(Closed) waht to do about remarrying traditions…

posted 10 years ago in Encore
Post # 3
Member
15 posts
Newbee

I don’t think in this day and age that it’s required for anyone’s parents to pay for anything, regardless if it’s their first wedding or their tenth. I would wait and see if the groom’s parents offer to pay for something first. If they don’t, the couple mightly gently bring it up, but I don’t think they should outright ask for them to pay for something.

Post # 4
Member
754 posts
Busy bee
  • Wedding: May 2008

It is considered rude to ask for a gift, so my opinion is that they wait until the offer to help is made.

Post # 5
Member
2292 posts
Buzzing bee
  • Wedding: July 2008

My husband was married before, and divorced, and has two kids, if that has any bearing on the situation.  I have never been married before.  My parents paid for the majority of the wedding, and his mother offerred to pay for the Rehearsal Dinner.  I don’t think it ever occurred to her not to offer – she’s just happy that he is happy.  (Although he didn’t have a big wedding the first time around, so I don’t think there was an Rehearsal Dinner to pay for.)  We didn’t let her pay, but only because she really can’t easily afford it, whereas we can.
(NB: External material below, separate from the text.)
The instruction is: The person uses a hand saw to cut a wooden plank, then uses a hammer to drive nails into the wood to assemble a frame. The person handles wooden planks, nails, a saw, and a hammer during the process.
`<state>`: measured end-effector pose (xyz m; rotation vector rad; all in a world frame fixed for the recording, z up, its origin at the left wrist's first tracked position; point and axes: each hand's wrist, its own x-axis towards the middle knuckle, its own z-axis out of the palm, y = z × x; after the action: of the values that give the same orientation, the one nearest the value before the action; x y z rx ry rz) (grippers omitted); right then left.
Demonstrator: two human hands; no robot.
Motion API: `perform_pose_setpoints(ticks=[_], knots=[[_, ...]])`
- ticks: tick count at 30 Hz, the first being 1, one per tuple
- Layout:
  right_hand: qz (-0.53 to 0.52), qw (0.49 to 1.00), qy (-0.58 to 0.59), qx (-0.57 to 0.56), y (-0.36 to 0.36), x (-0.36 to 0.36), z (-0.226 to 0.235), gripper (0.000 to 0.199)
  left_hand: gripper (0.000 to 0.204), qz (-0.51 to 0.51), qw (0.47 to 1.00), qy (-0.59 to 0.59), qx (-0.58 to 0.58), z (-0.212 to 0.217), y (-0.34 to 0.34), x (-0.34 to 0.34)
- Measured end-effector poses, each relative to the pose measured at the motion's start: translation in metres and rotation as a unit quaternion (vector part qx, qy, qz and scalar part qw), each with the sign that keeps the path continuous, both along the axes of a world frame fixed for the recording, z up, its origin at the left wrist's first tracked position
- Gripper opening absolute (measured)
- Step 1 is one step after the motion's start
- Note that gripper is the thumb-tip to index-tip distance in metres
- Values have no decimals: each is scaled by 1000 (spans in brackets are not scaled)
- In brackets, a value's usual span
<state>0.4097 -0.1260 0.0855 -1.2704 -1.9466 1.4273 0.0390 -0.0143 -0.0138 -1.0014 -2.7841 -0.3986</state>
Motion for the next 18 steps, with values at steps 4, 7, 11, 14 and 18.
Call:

I don’t think its unreasonable to anticipate that the groom’s parents, as long as they are happy about the marriage, would want to help pay for it.  It is probably unreasonable for your friend (the bride) to ask.  But I would assume that it’s reasonable for the groom to ask his own parents if they would be interested in helping out with the cost, or at least in hosting the Rehearsal Dinner.

Although I think what you have to remember in this day and age is that the tradition is that the bride’s family or the groom’s family pays for certain things.  This is traditional mostly because people often used to get married so young that they had no real income or savings.  If you’re not in that situation, it’s also reasonable to think that the responsibility lies at least partly with the groom, as an adult member of his own family.  What normally happens now is that the bride and groom pay for as much as they can afford, and both families help out financially.

Post # 6
Bee
1048 posts
Bumble bee
  • Wedding: September 2009 - City Hall

The man and I aren’t going to ask for any help. This is partially due to my having been married before, but mostly because we feel that we’re old enough to pay for it ourselves. We have good jobs and are responsible enough to pay our own way, so we’d feel uncomfortable asking mommy and daddy for money for a lavish party. If they WANT to contribute, I’m sure they will offer.

The topic ‘waht to do about remarrying traditions…’ is closed to new replies.